— ASSIGNMENT —
Scan the records below. List lines holding "grippers".
DATA Start Marker
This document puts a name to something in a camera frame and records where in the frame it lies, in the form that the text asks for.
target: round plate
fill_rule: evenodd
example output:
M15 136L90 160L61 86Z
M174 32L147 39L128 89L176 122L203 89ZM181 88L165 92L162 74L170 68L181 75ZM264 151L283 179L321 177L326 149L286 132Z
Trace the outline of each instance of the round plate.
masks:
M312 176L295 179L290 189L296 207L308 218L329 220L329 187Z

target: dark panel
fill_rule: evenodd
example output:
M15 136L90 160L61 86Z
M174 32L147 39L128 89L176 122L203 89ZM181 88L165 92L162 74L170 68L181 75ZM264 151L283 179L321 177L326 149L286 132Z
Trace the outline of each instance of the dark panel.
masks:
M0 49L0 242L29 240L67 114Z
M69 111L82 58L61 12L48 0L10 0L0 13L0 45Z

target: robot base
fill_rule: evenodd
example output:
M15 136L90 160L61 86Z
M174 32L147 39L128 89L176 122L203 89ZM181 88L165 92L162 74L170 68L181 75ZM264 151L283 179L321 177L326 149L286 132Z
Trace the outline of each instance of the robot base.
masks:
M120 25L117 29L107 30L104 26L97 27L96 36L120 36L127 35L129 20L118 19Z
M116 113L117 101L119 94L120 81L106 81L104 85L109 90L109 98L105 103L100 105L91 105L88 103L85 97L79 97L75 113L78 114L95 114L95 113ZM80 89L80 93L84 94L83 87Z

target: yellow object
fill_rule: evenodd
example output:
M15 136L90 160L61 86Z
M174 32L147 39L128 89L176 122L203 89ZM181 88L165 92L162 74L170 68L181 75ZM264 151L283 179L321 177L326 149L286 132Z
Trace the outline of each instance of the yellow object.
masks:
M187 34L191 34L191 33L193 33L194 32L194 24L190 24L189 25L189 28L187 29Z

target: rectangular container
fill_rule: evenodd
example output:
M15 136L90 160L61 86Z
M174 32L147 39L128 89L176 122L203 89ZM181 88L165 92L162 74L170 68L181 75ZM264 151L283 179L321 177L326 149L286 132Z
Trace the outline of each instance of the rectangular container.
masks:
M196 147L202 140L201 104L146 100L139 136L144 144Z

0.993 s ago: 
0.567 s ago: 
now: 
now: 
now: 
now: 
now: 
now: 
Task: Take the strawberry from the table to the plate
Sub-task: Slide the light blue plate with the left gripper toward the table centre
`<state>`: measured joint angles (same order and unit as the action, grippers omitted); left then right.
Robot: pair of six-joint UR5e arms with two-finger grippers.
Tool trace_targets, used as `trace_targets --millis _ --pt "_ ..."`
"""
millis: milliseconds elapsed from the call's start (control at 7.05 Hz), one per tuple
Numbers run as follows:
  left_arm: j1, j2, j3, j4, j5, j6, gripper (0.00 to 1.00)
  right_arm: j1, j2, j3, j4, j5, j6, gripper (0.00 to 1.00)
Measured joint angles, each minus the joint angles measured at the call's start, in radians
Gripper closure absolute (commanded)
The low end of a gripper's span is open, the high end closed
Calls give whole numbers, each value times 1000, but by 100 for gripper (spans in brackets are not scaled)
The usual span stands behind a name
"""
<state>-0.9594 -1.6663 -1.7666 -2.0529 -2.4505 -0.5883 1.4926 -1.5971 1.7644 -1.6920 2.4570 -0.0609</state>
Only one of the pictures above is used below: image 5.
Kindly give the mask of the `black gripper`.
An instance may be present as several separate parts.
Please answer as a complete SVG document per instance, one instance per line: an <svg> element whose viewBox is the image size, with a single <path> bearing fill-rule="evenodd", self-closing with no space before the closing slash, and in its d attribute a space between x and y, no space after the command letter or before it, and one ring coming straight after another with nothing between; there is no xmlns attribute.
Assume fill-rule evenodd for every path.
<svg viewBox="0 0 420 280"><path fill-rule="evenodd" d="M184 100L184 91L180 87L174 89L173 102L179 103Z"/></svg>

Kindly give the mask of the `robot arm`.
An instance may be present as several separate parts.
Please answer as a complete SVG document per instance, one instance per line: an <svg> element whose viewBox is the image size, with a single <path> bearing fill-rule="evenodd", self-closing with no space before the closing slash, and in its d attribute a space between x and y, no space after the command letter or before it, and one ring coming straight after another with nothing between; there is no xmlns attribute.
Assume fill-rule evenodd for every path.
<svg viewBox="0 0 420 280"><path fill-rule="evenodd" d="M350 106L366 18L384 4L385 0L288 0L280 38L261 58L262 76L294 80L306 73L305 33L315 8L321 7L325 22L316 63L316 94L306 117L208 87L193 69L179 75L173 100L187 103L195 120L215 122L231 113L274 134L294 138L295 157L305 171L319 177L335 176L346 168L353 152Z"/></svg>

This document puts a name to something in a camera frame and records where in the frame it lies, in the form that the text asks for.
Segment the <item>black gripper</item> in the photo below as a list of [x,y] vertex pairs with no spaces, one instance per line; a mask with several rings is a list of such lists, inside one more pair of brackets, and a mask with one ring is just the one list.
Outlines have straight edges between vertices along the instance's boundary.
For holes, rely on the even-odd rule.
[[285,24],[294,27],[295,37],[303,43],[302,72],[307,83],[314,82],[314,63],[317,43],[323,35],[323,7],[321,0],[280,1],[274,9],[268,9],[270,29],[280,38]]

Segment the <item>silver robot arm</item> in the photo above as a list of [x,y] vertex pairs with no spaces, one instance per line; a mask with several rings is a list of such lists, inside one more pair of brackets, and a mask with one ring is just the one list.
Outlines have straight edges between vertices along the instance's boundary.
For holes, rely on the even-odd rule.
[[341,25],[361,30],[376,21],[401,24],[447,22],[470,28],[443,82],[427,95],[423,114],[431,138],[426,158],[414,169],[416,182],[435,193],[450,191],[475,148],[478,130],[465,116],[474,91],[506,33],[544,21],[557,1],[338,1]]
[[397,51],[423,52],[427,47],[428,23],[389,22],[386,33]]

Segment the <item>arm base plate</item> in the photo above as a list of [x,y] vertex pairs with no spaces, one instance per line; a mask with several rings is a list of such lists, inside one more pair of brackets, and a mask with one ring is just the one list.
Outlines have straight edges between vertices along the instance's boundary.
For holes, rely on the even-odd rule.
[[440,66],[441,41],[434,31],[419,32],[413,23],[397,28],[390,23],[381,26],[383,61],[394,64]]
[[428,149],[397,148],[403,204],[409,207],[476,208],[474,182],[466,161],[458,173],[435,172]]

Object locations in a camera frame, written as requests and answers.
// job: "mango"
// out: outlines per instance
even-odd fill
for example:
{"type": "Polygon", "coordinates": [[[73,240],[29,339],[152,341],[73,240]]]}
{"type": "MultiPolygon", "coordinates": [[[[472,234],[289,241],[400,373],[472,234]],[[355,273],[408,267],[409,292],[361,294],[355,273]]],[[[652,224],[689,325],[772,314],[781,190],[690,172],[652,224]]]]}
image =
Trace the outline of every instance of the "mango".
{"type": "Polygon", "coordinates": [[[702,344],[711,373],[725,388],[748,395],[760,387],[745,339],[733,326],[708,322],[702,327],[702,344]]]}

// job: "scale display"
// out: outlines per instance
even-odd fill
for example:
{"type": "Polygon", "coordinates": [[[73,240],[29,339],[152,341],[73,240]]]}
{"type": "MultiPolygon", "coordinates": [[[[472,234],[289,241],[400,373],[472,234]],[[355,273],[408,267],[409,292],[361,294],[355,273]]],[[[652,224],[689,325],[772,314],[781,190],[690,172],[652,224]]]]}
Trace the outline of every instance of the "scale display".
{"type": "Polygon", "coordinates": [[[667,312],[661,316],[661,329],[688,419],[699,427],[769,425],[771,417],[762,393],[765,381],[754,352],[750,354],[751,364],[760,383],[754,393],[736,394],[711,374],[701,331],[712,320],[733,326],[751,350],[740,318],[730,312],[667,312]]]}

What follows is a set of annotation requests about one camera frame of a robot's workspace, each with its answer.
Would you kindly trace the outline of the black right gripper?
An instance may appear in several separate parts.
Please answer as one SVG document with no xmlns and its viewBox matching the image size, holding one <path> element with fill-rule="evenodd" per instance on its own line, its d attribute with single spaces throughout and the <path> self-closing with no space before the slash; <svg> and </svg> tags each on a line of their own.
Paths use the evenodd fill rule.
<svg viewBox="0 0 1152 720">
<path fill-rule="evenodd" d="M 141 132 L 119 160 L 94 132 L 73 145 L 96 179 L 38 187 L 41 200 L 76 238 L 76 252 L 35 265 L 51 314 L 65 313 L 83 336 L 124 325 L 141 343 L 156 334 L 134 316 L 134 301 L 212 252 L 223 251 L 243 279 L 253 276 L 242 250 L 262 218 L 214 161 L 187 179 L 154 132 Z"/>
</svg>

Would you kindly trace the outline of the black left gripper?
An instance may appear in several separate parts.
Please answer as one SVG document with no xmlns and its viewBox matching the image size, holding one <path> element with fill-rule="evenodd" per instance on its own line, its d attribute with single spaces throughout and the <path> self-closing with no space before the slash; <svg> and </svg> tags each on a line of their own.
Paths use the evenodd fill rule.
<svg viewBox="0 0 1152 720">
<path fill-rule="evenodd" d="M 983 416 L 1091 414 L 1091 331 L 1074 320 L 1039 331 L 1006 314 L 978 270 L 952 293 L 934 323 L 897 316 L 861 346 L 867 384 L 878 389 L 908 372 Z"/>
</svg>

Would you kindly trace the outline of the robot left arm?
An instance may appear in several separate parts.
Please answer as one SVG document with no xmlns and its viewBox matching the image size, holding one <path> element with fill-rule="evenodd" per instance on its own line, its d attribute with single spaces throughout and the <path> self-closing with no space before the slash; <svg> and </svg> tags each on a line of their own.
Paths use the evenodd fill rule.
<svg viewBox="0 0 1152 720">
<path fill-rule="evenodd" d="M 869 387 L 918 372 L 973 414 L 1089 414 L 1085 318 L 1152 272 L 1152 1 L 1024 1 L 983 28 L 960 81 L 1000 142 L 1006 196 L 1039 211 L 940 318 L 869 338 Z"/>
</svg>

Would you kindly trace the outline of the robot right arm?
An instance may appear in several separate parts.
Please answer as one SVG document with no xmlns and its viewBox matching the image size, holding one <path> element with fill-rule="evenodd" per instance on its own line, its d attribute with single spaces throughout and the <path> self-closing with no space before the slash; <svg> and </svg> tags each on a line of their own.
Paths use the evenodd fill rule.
DATA End Marker
— OUTPUT BELOW —
`<state>`: measured joint angles (same order and unit as the action, grippers omitted); left then right.
Robot: pair of six-joint UR5e arms with two-finger grippers.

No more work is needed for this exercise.